Saturday, May 1, 2010

Public Good and Private Shame

I learned something this week that deeply disturbed me about public life and our personal responsibility within it. The lesson came in the context of a certain car company's attempt to better serve their customers by holding their sales forces accountable to the general public.

The company's policy--which is good because it aims at protecting customers from unethical manipulation by their sales people--centers on follow-up surveys by phone and internet to rate a customer's sense of the service they render.

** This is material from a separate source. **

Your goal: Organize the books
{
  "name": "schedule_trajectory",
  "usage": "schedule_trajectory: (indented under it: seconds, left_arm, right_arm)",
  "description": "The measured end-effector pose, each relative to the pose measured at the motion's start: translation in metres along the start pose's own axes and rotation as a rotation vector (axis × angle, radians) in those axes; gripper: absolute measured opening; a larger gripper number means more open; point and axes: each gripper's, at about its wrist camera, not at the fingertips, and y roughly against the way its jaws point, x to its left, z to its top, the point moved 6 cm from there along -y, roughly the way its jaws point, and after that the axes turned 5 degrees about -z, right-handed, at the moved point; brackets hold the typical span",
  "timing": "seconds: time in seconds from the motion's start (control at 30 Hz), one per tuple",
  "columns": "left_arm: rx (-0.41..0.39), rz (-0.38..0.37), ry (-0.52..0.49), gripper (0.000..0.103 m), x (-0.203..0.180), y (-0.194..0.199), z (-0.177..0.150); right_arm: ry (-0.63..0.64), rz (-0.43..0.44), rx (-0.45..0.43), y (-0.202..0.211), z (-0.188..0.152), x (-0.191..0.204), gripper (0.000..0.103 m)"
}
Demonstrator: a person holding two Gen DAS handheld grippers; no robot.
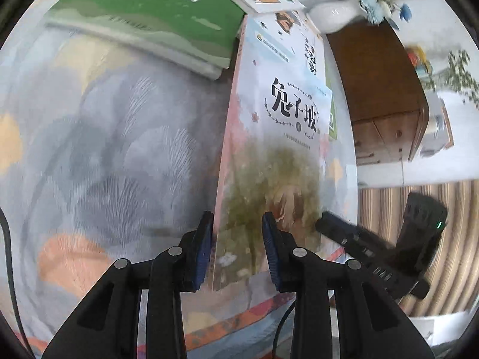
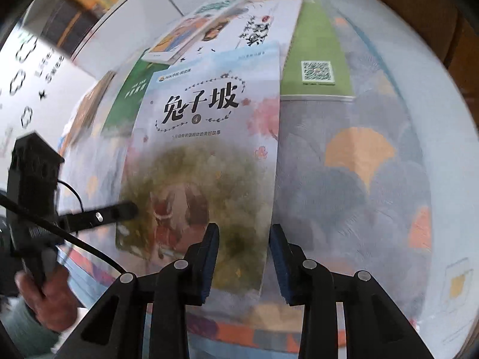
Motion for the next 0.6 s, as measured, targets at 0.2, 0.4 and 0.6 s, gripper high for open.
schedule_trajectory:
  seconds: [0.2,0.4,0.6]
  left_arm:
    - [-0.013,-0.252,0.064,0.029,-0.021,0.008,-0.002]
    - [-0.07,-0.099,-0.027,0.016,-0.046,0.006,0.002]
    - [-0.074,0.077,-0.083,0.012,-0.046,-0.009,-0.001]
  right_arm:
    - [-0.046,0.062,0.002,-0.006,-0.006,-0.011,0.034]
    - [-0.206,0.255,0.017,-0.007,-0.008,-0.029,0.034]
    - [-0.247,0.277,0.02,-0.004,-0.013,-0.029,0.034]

All to the good, given the  less than favorable reptuation that some sales people have left in their wake for others who have been transparent and fair.

What shocked me was how unfairly a good sales person might be treated by a customer--and in turn by the company--in light of a single thoughtless response to the surveys. In one instance, based on a customer's unhappiness with a local agency's hours for service, the sales agent was charged a penalty fee for not putting the customer first, i.e. for a dealership policy over which he/she had no control.

Rightfully disturbed over how we as the public are sometimes treated as customers by pushy sales people, we surely ought be equally as concerned about our own attitudes in the negotiating process--not to mention company policies that punish good employees for customer concerns for which they, not their sales personnel, are responsible.

Here one sees in bold relief the sad things that emerge out of our failures individually and communally to heed a basic biblical principle, i.e. to "do unto others" at every level "as you would have them do unto you."